FIGS. 11A-B are views of tearaway stitching of a harness in accordance with an example embodiment of the disclosed concept; and

FIGS. 12A-C are views of a triple connection point lanyard of a harness in accordance with an example embodiment of the disclosed concept.

DESCRIPTION OF THE PREFERRED EMBODIMENTS

Directional phrases used herein, such as, for example, left, right, front, back, top, bottom and derivatives thereof, relate to the orientation of the elements shown in the drawings and are not limiting upon the claims unless expressly recited therein.

As employed herein, the statement that two or more parts are “coupled” together shall mean that the parts are joined together either directly or joined through one or more intermediate parts.
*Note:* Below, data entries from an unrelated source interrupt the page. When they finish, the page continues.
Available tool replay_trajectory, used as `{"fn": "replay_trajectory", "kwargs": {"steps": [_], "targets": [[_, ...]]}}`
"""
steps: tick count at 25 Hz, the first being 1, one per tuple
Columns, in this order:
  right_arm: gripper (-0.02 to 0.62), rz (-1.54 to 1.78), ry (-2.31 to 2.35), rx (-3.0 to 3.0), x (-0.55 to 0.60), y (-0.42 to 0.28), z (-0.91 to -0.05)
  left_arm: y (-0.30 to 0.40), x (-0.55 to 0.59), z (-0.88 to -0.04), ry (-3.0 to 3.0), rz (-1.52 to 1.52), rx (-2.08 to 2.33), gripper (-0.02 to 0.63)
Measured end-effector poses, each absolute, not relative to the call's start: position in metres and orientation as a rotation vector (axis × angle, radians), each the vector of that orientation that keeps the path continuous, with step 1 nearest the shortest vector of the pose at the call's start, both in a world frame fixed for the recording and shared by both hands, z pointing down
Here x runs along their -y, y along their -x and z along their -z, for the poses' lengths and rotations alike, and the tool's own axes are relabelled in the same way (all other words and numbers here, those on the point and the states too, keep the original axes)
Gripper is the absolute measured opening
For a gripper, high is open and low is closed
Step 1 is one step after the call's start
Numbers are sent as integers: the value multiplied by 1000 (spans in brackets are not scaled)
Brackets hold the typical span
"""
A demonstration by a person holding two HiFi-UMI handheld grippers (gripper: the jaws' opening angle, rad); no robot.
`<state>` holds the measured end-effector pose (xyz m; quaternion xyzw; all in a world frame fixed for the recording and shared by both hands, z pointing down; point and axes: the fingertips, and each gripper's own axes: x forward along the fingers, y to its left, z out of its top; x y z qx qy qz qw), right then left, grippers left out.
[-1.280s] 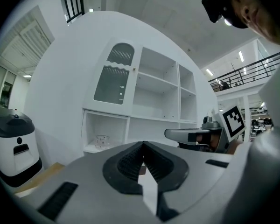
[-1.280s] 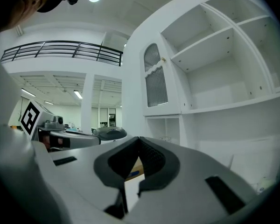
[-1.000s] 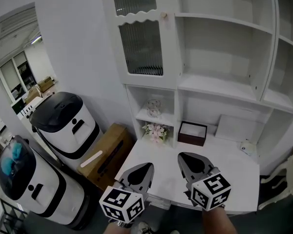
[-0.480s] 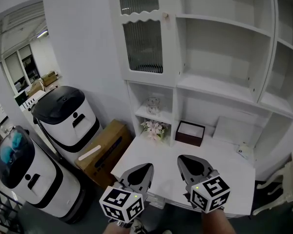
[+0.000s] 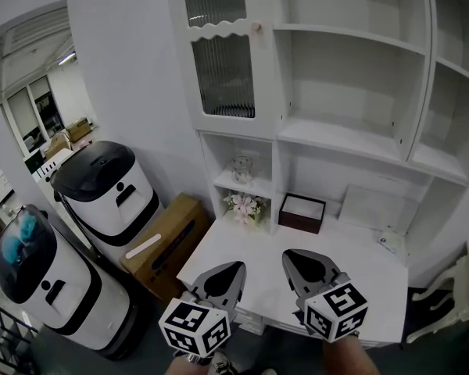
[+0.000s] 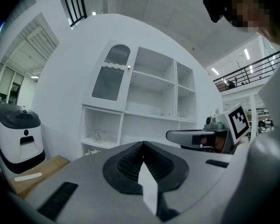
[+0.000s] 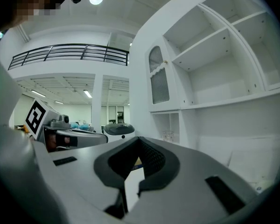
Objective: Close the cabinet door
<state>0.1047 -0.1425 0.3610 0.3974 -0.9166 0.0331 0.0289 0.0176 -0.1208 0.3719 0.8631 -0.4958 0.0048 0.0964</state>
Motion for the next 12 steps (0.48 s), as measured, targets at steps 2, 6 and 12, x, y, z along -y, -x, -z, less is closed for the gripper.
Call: {"fn": "replay_trajectory", "kwargs": {"steps": [2, 6, 12], "targets": [[5, -102, -1225, 2831, 142, -105, -361, -19, 120, -372, -2559, -19, 1468, 5], [5, -104, -1219, 2836, 140, -105, -362, -20, 119, -373, -2561, -27, 1467, 5], [5, -110, -1212, 2843, 140, -105, -363, -21, 119, -373, -2561, -29, 1470, 5]]}}
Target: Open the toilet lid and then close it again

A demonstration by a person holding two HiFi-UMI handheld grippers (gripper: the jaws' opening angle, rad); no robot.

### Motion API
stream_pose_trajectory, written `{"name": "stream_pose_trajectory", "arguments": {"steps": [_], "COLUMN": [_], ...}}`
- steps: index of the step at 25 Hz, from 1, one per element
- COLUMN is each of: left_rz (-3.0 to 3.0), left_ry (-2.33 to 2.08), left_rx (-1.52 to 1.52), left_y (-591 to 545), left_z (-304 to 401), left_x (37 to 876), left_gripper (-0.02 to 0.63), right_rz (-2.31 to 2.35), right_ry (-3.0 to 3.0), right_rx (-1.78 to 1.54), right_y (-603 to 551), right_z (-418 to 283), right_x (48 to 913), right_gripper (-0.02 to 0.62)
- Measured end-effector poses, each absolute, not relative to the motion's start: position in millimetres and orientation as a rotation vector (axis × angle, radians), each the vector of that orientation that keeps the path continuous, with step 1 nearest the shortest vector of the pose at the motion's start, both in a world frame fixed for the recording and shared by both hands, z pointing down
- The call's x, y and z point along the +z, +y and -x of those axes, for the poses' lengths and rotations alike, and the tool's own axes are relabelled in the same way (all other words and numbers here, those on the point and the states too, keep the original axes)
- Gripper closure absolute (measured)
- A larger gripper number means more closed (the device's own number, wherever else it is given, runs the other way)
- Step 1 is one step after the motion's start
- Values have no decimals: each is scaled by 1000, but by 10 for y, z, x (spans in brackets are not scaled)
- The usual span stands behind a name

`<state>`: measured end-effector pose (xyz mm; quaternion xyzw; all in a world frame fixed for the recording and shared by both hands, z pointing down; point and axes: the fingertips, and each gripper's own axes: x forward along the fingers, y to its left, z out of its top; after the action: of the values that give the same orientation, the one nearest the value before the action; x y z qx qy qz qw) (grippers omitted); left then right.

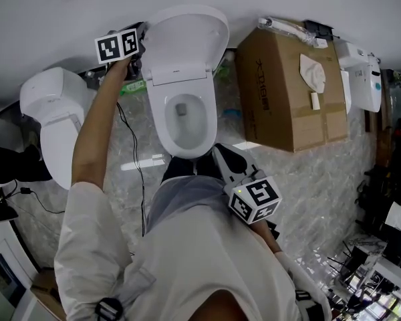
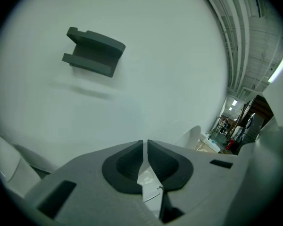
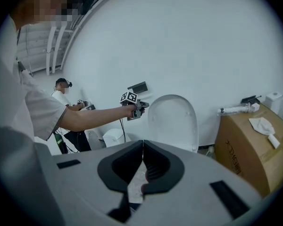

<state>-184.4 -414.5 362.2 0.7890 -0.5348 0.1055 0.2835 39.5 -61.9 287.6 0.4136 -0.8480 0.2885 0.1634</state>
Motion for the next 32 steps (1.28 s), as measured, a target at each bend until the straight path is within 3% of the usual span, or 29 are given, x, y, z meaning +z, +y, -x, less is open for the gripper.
{"name": "stream_pose_trajectory", "arguments": {"steps": [5,8,10,19,32], "left_rz": [-2184,-2264,-2325,-2606,-2515], "left_ry": [-1436,-1418,-1375,-1029,-850], "left_rx": [243,256,264,462,302], "left_y": [-4021,-4015,-4051,-4242,-4485], "left_z": [1984,2009,1999,1624,1415], "left_x": [3503,3386,3323,3171,3280], "left_gripper": [585,503,489,486,483], "right_rz": [-1157,-1150,-1153,-1227,-1265], "right_ry": [-2425,-2423,-2418,-2363,-2326], "right_rx": [831,830,832,883,934], "right_y": [-567,-520,-501,-500,-505], "right_z": [-364,-339,-330,-463,-554], "right_x": [2900,2916,2924,2975,3045], "right_gripper": [584,584,584,584,584]}}
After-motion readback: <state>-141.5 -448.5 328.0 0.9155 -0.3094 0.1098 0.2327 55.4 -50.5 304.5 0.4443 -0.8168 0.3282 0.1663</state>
FIGS. 1-12C include various view of a harness 100 and portions of the harness 100 in accordance with example embodiments of the disclosed concept. FIG. 1 is a view of the back of a portion of the harness 100 and FIG. 2 is a view of the harness 100 with protective covers removed. FIGS. 3-5 are views an improved chest strap 102 of the harness 100. FIG. 6 is a view of the harness 100 including a tri-load capable hardware attachment 128. FIG. 7A-C are views of a torso strap to leg loop connection of the harness 100 and show the tri-load capable hardware attachment 128. FIG. 8 is a view of a pull cord 102 of the harness 10. FIGS. 9A-B and FIGS. 10A-B are views of a lockout system 106 of the harness 100. FIGS. 11A-B are views of directional tearaway feature 108 of the harness 100. FIGS. 12A-C are views of a triple connection point lanyard 108 of the harness 100.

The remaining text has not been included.